Field acknowledges that “work from several ROS engineers was invaluable” to his project. He kept it closed “to maintain focus” and protect its commercial prospects. And he notes that researchers involved with the PR2 program, both internal and external to Willow, were collaborating on their own alternative open-source remote manipulation systems, in particular PR2 Remote Lab and Interactive Manipulation.
In October 2011, Cousins sent a memo to the staff, saying that “creating spin-outs and commercial impact is part of our core mission.” Earlier that year, an internal telepresence robot project became Willow’s first spin-off, Suitable Technologies, which now sells the Beam remote presence system. Heaphy, he announced in the memo, had emerged as the next spin-off candidate. “Heaphy has been kept proprietary in order to prepare it for commercialization and is now ready to move to the next phase.”
Over the next several months, Field worked with Cousins and Bob Bauer, director of commercialization, developing a business plan for the start-up, meeting with potential customers, and taking steps to protect its intellectual property. They envisioned a variety of potential applications for crowdsourced robots, including carrying out tasks at factories, assisting individuals with disabilities and the elderly, and acting as security guards at remote facilities.
But as enamored as he was by the technology, Field still had reservations about Heaphy. He knew that the security and safety of the system had to be improved further to make sure a rogue operator couldn’t run amok with a PR2. And then there were other concerns, such as privacy, and how to prevent remote users from spying on people or things they weren’t supposed to.
Most significant, Field was having second thoughts about Heaphy’s commercial possibilities. Generally, the plan was paying around US $15 an hour for actual cleaning work. But considering the costs of the robot itself, plus training, installation, support, and everything else—he didn’t see how they would make any money. “I had a soul search and thought, realistically, that we were five or 10 years away from this being something commercially viable,” he recalls thinking.

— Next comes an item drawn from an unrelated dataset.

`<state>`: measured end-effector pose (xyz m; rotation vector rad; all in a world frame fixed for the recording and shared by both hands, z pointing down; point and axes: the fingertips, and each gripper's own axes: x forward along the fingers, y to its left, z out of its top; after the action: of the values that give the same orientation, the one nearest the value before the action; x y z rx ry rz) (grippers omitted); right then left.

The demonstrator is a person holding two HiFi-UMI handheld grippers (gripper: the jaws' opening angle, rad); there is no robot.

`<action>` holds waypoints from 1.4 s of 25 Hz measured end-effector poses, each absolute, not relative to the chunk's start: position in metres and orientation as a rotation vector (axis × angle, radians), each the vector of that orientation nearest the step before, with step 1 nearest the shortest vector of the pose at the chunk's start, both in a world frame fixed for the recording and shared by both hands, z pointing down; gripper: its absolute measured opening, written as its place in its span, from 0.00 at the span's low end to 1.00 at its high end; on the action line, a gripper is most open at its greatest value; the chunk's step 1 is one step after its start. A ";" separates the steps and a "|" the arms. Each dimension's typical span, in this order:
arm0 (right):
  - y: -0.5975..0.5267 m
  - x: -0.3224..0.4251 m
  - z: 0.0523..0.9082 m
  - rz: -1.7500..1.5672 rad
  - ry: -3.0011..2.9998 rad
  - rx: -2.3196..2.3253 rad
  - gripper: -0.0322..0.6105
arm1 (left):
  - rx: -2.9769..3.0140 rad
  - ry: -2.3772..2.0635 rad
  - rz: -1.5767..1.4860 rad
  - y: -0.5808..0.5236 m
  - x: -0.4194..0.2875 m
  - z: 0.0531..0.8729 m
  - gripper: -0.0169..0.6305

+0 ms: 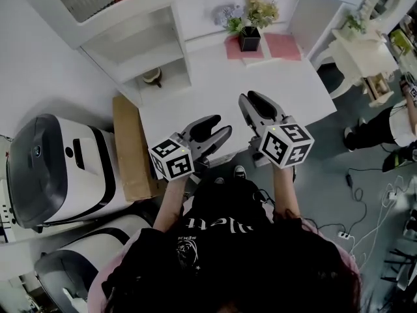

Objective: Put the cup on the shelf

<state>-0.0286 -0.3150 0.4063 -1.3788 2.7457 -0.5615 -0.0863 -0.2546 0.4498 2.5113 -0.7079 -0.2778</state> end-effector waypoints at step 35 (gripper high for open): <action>-0.135 0.023 0.444 -0.647 2.933 -1.187 0.16 | 2.436 -0.890 -0.251 -0.099 -0.020 0.469 0.33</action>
<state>0.0233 -0.1348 0.4436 -1.1869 2.9333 -0.6467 -0.0199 -0.0990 0.4692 2.4364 -0.8896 -0.2509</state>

Field decided to leave Willow Garage to pursue other projects, and went on to found a start-up dedicated to 3D image capture and visualization. He doesn’t know what, if anything, Willow did with the code and data created as part of Heaphy. “If no one took it over, it’s probably gone,” he says. In the end, it appears that Heaphy simply languished until Willow ceased developing new systems in 2013.
The other Willow engineer says that although Heaphy was abandoned, the idea of telerobotic labor remains very much alive. He points to new projects such as a teleoperated PR2 being used at Oregon State University to safely change bed linens, an application that could find use in hospitals treating patients with highly infectious diseases.
“There has been a paradigm shift in the past few years,” he says. “People have realized that we will not solve AI. It’s just not going to happen.”
Not everyone will agree with that. But what is certain is Heaphy, like many other technologies, was a little ahead of its time. It didn’t go on to become as influential as other Willow Garage projects, but it showed us a possibility we might want to embrace: that before we can have fully autonomous robots capable of helping us, we’ll have to bring in humans to close the gap.